Слова примарха, будто гири, рухнули на свои места в мыслях Сигизмунда, и яркое воспоминание на миг ошеломило его. Однако воину ничто не угрожало. Ничего не предвещало даже контрудара Незримых, хотя они имели численное и позиционное превосходство.
— Магистр Менольд! — Сигизмунд повернулся, взглядом ища своего командира среди заросших руин. — Какую цель враг преследует здесь?
— О чём ты?
— Какие планы врага мы стараемся сорвать? Зачем мы здесь?
Несколько секунд в воксе царила тишина. Воздух дрожал от лязга клинков и рёва болтеров, несущихся со всех сторон. Сигизмунд не знал, почему молчит Менольд — то ли он слишком занят, чтобы ответить, то ли подбирает слова, то ли просто не желает отвлекаться в такой момент. Впрочем, если на дуэли Храмовник не имел права предупредить Эола о том, что заметил, то здесь дела обстояли иначе.
— Тут что-то не так, магистр, — снова сообщил он по воксу, оставаясь на личном канале, чтобы больше никто не услышал о его опасениях. Сигизмунд двинулся вперёд в более устойчивом темпе, но, пока он наступал, Незримые уплывали от него, словно туман, и наконец воин оказался почти в самом центре основного пространства храма. Никто не вёл перекрёстный огонь, не контратаковал. — Здесь ничего нет, господин. Ничего, кроме врага... и нас.
— По-твоему, их цель — мы? Нас изначально заманили в ловушку? Так почему же она всё ещё не захлопнулась?
— Всё логично, если объяснить замыслом неприятеля то, что мы считали случайностью, — произнёс Сигизмунд. — Нас привёл сюда их сигнал. Тут у нас нет никакой иной задачи, кроме как атаковать Незримых. Почему же тогда они здесь?

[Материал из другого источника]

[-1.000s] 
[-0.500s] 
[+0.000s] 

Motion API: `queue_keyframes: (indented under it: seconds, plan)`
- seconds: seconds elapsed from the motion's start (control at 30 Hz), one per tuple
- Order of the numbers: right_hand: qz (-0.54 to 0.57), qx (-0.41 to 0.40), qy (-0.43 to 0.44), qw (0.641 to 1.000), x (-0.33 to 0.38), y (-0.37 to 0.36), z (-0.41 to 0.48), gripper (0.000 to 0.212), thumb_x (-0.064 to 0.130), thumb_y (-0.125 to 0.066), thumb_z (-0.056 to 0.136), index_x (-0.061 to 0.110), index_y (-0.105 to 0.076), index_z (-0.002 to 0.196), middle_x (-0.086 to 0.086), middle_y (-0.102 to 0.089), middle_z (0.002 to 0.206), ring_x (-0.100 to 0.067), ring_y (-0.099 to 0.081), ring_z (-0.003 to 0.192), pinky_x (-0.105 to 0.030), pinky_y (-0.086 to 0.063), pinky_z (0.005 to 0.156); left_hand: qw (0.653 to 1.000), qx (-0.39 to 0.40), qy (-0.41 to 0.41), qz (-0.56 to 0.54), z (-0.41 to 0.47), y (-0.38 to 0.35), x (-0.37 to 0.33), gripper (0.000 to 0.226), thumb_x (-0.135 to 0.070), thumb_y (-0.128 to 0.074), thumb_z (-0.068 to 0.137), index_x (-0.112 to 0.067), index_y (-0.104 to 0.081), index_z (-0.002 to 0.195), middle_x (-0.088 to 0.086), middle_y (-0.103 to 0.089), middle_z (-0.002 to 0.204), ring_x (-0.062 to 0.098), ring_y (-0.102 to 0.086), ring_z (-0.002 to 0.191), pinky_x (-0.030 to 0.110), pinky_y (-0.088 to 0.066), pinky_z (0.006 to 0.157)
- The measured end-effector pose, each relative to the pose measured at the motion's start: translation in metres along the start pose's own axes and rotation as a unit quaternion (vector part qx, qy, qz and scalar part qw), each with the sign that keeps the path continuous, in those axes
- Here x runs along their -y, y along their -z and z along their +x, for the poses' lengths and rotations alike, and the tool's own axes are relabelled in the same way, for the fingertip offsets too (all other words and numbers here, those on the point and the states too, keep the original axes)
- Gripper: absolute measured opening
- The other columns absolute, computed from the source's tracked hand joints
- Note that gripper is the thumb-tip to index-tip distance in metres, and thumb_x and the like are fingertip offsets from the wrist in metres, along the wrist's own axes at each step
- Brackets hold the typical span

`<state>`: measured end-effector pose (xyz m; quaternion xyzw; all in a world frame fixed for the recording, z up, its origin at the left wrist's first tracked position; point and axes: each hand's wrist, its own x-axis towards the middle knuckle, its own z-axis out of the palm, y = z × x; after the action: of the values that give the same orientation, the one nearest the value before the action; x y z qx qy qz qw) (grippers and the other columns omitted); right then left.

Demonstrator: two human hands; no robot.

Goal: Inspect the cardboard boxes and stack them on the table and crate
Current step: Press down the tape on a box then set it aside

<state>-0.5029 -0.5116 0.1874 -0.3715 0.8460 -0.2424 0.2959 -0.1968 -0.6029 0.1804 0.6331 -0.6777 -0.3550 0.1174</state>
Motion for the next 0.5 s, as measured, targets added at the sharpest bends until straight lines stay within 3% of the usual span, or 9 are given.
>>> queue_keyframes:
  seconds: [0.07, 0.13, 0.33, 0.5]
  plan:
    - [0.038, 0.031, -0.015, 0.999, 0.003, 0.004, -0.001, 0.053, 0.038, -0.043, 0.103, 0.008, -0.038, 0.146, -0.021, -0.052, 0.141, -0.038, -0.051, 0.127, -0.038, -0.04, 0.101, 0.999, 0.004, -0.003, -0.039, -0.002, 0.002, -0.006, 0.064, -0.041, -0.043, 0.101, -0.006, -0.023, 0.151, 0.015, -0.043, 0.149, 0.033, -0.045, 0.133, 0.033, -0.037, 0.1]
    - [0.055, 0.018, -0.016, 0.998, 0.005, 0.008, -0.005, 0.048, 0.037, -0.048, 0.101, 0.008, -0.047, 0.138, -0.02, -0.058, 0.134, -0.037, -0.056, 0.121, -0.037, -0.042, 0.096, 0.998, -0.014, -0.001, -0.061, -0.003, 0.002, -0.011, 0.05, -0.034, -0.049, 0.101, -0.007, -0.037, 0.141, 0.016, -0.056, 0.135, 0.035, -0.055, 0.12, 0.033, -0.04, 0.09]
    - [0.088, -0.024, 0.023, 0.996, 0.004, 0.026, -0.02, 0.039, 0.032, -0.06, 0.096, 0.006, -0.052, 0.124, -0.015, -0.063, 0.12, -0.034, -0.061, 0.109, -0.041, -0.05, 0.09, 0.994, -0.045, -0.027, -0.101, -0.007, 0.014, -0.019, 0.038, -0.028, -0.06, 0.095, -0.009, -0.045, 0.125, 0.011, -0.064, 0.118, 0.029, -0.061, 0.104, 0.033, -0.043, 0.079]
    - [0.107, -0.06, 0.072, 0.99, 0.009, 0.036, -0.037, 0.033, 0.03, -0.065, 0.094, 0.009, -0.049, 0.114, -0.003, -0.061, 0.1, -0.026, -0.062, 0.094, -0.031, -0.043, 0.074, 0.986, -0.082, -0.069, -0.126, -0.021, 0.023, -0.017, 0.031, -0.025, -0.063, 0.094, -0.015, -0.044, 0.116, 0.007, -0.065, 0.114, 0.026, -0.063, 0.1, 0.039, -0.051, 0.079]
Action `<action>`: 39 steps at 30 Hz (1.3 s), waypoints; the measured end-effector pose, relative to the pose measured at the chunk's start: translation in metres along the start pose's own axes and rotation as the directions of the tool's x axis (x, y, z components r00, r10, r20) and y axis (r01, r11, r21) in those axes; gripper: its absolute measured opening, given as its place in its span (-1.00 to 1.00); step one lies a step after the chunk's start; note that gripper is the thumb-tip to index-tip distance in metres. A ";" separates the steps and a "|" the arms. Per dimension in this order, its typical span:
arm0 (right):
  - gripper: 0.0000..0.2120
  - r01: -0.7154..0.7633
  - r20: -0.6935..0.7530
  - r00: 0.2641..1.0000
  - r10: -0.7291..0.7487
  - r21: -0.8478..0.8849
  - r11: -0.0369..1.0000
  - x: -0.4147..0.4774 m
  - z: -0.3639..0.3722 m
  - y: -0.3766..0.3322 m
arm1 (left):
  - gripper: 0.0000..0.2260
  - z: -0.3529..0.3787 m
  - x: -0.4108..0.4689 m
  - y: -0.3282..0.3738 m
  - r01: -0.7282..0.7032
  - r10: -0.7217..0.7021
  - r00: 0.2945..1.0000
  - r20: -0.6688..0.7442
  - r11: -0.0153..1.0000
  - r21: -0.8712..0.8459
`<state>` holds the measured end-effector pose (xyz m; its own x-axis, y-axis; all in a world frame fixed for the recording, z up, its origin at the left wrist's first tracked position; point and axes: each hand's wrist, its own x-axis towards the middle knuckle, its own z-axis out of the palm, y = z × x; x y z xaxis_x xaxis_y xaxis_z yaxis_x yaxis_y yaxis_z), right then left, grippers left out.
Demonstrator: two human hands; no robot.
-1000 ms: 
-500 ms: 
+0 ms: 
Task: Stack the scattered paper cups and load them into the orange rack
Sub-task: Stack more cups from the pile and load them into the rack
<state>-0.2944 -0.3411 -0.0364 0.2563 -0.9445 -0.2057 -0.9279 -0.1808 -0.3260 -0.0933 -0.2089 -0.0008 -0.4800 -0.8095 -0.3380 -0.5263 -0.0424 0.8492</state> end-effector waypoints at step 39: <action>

— Клянусь водой жизни, Сигизмунд, ты прав. Из-за того что мы высадились сюда, у них появилась возможность.
Незримые верны своему названию — если они когда-нибудь и раскрывают себя, то лишь для того, чтобы спрятать ещё более масштабный замысел. Дело не в том, что мы здесь, а в том, что мы не на борту «Темперус Инициатор». Они хотят захватить корабль!
Прогудели сигналы из командного канала, и Менольд отдал приказ о немедленном отступлении, вызвав штурмовые корабли, что кружили в вышине, патрулируя окрестности. Как только Храмовники начали отходить к выжженной поляне, где ранее совершили высадку, Незримые бросились за ними с внезапно пробудившимся неистовством. В странном полумраке замигали жгучие лазерные лучи: противник сосредоточил огонь на арьергардных отделениях. Сигизмунд ясно осознавал, что враг намерен любой ценой преградить Храмовникам путь к транспортникам.
Иониец обнаружил, что вместе с Менольдом располагается на острие клина, который прорывался к посадочной площадке, в бурю пылкого сопротивления Незримых. Впереди спускались на плазменных струях штурмовые катера, палящие из орудий, а в воксе потрескивало сообщение с корабля на орбите: там заметили два вражеских звездолёта, приближающихся на высокой скорости. Незримые были готовы пожертвовать жизнями своих солдат на поверхности, чтобы провести абордаж при минимальном сопротивлении. Теперь неприятели имели равные шансы на успех. Храмовники не могли терять ни секунды, если хотели вернуться на борт к началу битвы в пустоте.